CALGARY, Aug. 13, 2014 /CNW/ - Valeura Energy Inc. ("Valeura" or the "Corporation") (TSX: VLE) is pleased to report highlights of its unaudited financial and operating results for the three and six month periods ended June 30, 2014 and an update on subsequent developments. The complete quarterly reporting package for the Corporation, including the unaudited financial statements and associated management's discussion and analysis ("MD&A"), has been filed on SEDAR at www.sedar.com and posted on the Corporation's website at www.valeuraenergy.com.

"We have remained disciplined in executing our current strategy of delivering production growth while living within our means and funding capital expenditures from cash flow and cash on hand," said Jim McFarland, President and Chief Executive Officer. ''Net sales grew by 45% in the first half of 2014 compared to the same period in 2013, while funds flow from operations of $7.2 million in the first half of 2014 was more than sufficient to fund capital expenditures of $5.4 million. Capital expenditures are expected to increase in the second half of 2014 due to a planned ramp-up in drilling in Turkey. Full year capital expenditures are expected to be in the range of $14 to 16 million and yield a 10 to 16% growth in annual production in Turkey compared to 2013."

"The focus on operational and capital efficiency continues to bear fruit," said McFarland. "Corporate unit operating costs have been approximately halved in the past year and averaged $7.11 per boe in the second quarter of 2014. This improvement was instrumental in growing corporate operating netbacks by 9% to $44.70 per boe in the second quarter of 2014 compared to the same period in 2013, more than offsetting a 4% decline in averaged realized prices.
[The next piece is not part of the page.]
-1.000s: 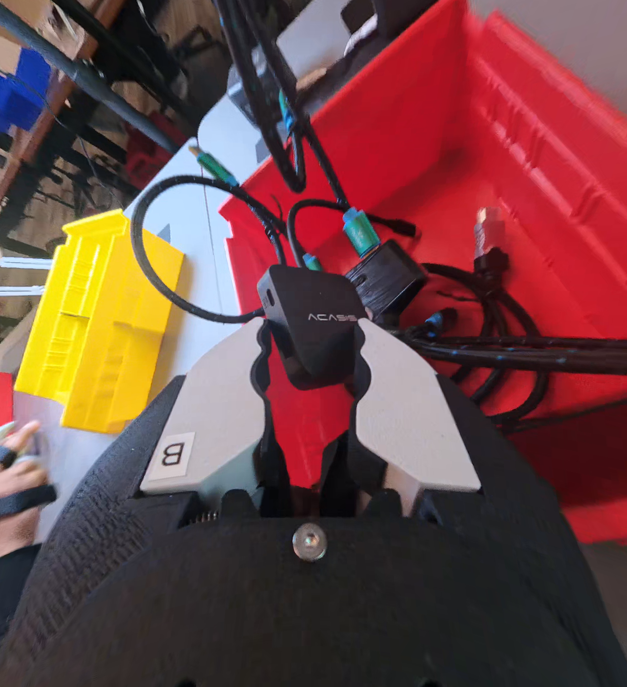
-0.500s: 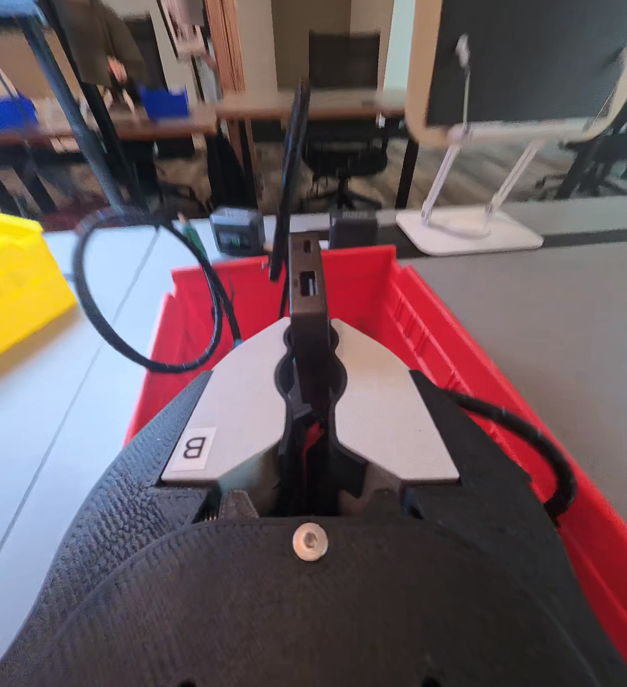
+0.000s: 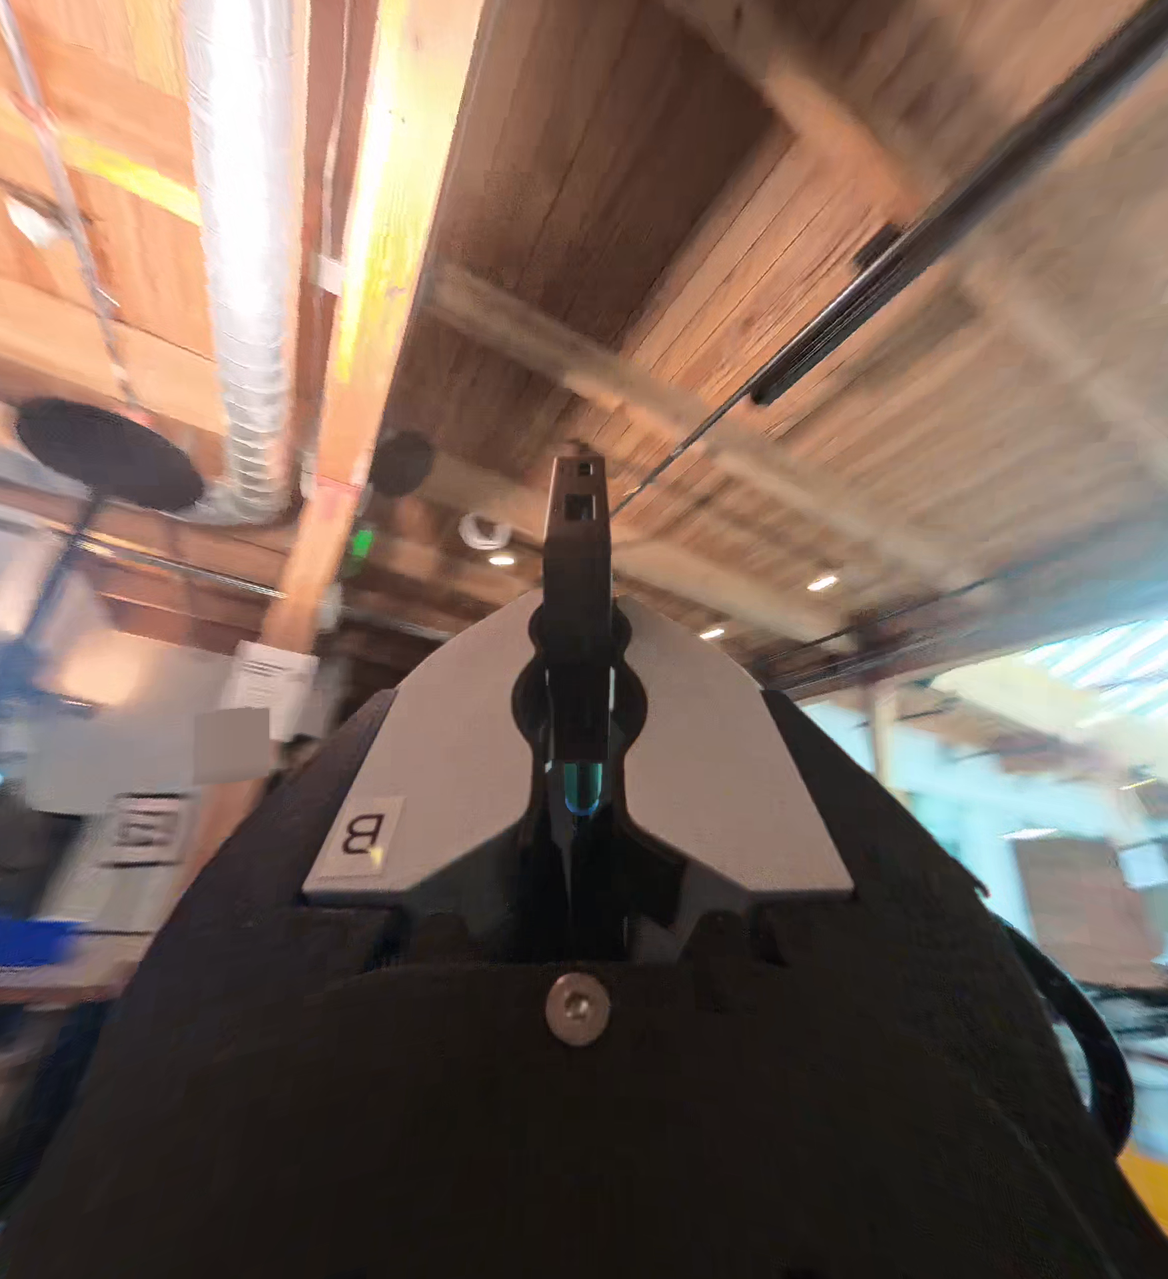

Significant progress has also been made in reducing drilling times and associated costs in Turkey and we are targeting to realize further capital cost reductions of 10 to 20% in the current round of drilling."

Q2 2014 RESULTS AT A GLANCE

  • Net sales 1,166 boe/d, up 35% from Q2 2013

  • Funds flow from operations $3.4 million, up 93% from Q2 2013

  • Corporate operating netback $44.70 per boe, up 9% from Q2 2013

  • Corporate unit operating costs $7.11 per boe, down 46% from Q2 2013

  • Net capex $1.5 million

  • Completed four re-entry fracs and seven recompletion workovers

  • Completed interpretation of new Osmanli 3D seismic survey and firmed-up a continuous multi-well drilling program for the second half of 2014 aimed at improved operational efficiency and lower costs

  • Re-started drilling program in Turkey on July 28 and drilled the sixth horizontal well TDR-5H into the Teslimkoy Formation in 12 days at a record rate of penetration; 8-stage frac planned

(See below for definitions, non-IFRS measures and other advisories)

OPERATIONAL HIGHLIGHTS

  • Net corporate petroleum and natural gas sales in the second quarter of 2014 averaged 1,166 barrels of oil equivalent per day ("boe/d"), which was 35% higher than sales in second quarter of 2013. Net sales in Turkey in the second quarter of 2014 averaged 1,123 boe/d, including 6.7 million cubic feet per day ("MMcf/d") of natural gas and 8.0 barrels of oil per day. Net sales in Canada in the second quarter of 2014 averaged 43 boe/d.

  • Net corporate petroleum and natural gas sales in the first six months of 2014 averaged 1,241 boe/d, which was up 45% from the same period in 2013.

  • Capex was reduced in the second quarter of 2014 consistent with the plan announced in May to pause the drilling program in the Thrace Basin to provide time to interpret the new Osmanli 3D seismic and to develop a program of firm, independent locations, which could be drilled back-to-back for the current phase of drilling that began on July 28. This strategy is expected to deliver improved operational efficiency and an improvement of 10 to 20% in costs for the drilling and completion program.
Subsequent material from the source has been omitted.